I’ve read a dozen articles about Personalized Learning and about bringing Analytics such as artificial intelligence and machine learning into Education – just this week alone. If you’re in education you’ve probably received an increasing number of solicitations and seen a growing number of conference sessions touting Personalized Learning and Analytics. And you may have sat in discussions about innovation in edtech. And what topic consumes most of these discussions? That’s right – Personalized Learning and Analytics.
I’ve spent a long career in the Analytics field specializing in advance analytics, learning algorithms and simulation systems. As I’ve been applying my experience to my current home in education technology I’ve come to the conclusion that, when it comes to data and personalized learning, the proverbial horse is well behind the cart – so much so that the poor horse doesn’t even see the cart and probably long forgot about it.
In this analogy, the cart = personalized learning/analytics and the horse = data. My premise, based on this last year’s meetings with school and district leadership, is simple: most schools simply don’t have access to the breadth of data to make personalized learning and advanced analytics meaningful. The data is likely there but it is typically locked away in various software vendor’s systems or data warehouses and not accessible for a truly integrated view.
When applying mathematics to address an issue, the primary and fundamental challenge is to use relevant data that aligns to the nature of what you’re analyzing. The analytics profession, in general, has evolved significantly from exclusively applying statistical models of inference toward mathematical models (often more empirically-based) designed to more closely approximate the system they are meant to represent. This is the notion of mathematical fidelity – how closely does my math represent the actual dynamics of the system it’s meant to represent.
But these types of models and algorithms require a wider breadth of data to be meaningful.
It is easy to question how well a regression equation represents an individual student’s achievements (or lack thereof). Obviously it doesn’t. It represents an aggregation of individual students into a mathematical formulation with a goal to minimize individual, observed error. But real students don’t behave this way. The same reason why a “mean” or an average doesn’t represent people well – most people are not exactly average.
In the past decade, the notion of “big data” also captured our attention. And, one could argue created a distraction. The idea being that we’re able to capture, store and process increasingly obscene amounts of data pushed organizations across industries to focus on the idea of more data. But over that decade it has also become increasingly clear that having much, much more of the same type of data is less valuable than having a lot more variety of data. This argument fits well into the education sphere. Having 10 times more assessment data on a group of students is nice. But (pardon the run on sentence, it’s for effect) being able to integrate assessment data with a student’s attendance and conduct over time, their participation in extracurricular activity, their standardized test scores, their performance against certain standards, their depth of knowledge in specific topic areas, maybe a survey of their interests and perhaps the concentration of homework, projects, quizzes or tests at a given time is likely, collectively, significantly more valuable to understanding the trajectory of that student then 10x more assessments.
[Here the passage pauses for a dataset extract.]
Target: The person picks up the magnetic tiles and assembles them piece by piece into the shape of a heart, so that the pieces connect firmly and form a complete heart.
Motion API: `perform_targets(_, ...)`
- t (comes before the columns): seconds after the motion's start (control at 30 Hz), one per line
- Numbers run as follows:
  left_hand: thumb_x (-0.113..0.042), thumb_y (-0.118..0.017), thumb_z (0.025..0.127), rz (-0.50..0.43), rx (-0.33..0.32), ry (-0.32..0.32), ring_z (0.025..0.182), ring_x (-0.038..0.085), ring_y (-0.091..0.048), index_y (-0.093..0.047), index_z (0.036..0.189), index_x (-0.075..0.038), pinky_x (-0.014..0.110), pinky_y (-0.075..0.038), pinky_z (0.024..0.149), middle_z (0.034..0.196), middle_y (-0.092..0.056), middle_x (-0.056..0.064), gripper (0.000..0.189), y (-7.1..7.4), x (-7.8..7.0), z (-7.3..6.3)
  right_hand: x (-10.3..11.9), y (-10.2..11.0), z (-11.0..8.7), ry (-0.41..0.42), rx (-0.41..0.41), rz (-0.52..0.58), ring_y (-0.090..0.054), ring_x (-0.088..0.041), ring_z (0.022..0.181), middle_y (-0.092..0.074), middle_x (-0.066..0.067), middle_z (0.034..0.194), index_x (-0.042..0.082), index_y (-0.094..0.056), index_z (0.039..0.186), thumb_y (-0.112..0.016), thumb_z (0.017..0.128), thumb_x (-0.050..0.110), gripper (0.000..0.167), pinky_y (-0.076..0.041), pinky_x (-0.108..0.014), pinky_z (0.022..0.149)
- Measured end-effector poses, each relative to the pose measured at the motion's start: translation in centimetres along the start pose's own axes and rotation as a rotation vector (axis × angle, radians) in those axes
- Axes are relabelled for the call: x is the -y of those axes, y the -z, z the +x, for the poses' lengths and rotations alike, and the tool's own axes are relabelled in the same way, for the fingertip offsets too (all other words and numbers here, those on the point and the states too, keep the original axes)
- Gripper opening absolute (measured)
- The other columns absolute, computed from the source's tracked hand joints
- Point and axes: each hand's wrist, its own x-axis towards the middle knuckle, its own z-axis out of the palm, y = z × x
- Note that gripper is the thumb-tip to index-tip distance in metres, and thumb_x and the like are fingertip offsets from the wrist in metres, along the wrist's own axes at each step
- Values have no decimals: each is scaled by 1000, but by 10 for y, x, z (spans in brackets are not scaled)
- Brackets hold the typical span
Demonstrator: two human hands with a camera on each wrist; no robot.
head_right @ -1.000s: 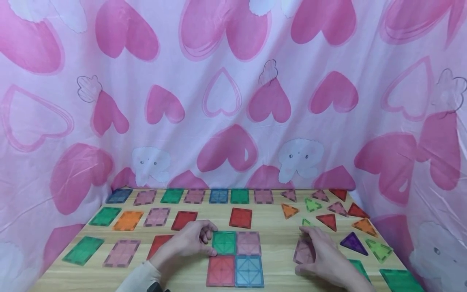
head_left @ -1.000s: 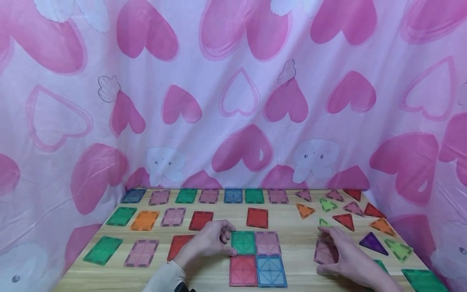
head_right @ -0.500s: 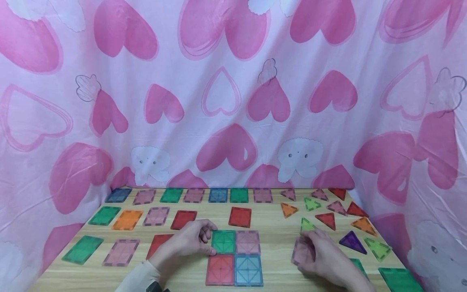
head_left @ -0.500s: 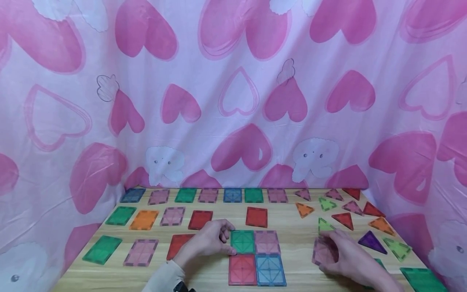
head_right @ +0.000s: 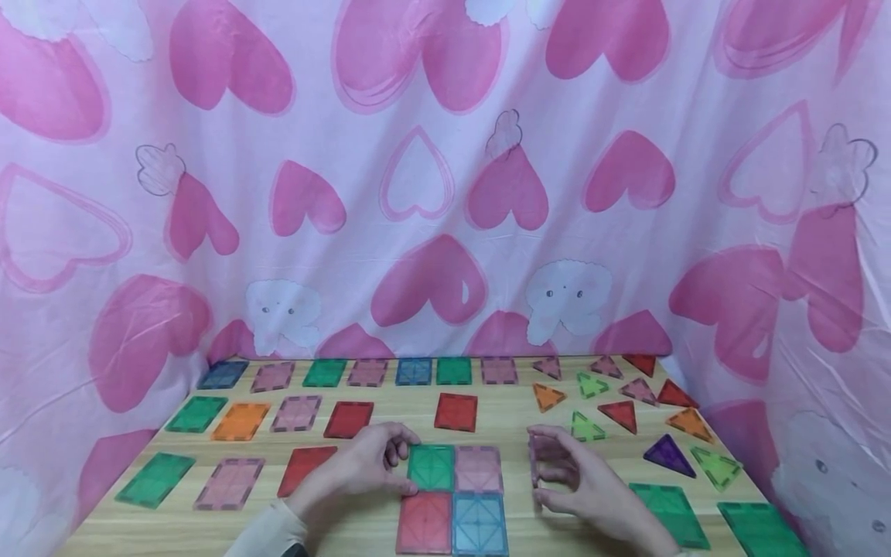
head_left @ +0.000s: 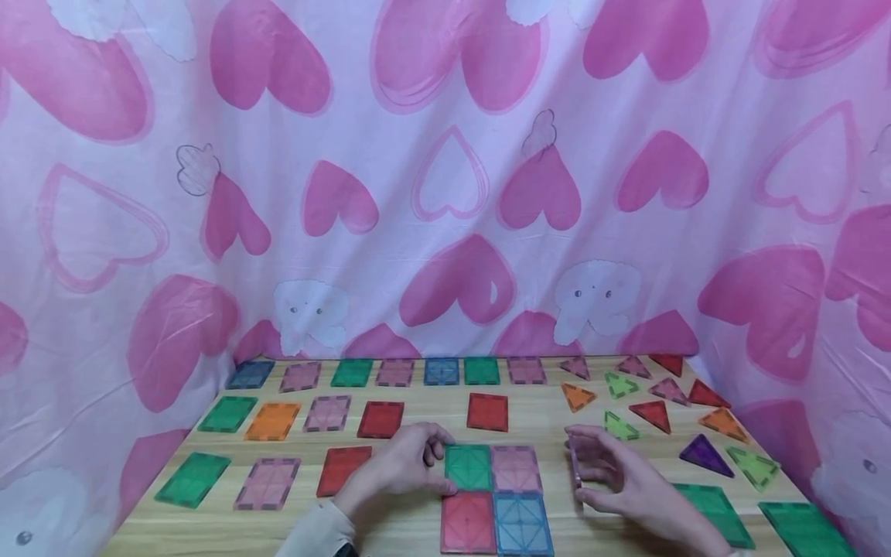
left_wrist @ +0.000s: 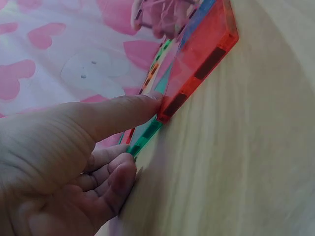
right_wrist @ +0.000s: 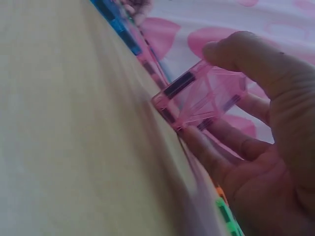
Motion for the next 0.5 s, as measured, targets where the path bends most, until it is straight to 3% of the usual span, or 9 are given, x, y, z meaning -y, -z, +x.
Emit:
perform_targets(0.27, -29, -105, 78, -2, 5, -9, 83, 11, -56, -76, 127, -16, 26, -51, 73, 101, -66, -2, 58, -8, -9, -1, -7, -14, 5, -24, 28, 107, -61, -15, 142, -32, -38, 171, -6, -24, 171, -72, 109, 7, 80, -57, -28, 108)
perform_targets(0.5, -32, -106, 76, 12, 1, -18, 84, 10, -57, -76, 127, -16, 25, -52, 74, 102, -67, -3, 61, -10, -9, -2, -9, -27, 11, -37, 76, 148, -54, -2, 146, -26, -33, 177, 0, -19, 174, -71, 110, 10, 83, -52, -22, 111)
Without the variety of data, those responsible for developing effective models of student behavior are operating with only a partial toolbox. This puts more distance between the math they are developing and the real system they are trying to understand. And the opportunity for recommendations based on spurious findings goes up.
Today’s education leadership needs to be sure that all the data that is flowing through their software and systems is available. Then they can turn their focus to what amazing things can happen when that data is harnessed. Then the horse will be pulling the cart and not standing there wondering when it will show up.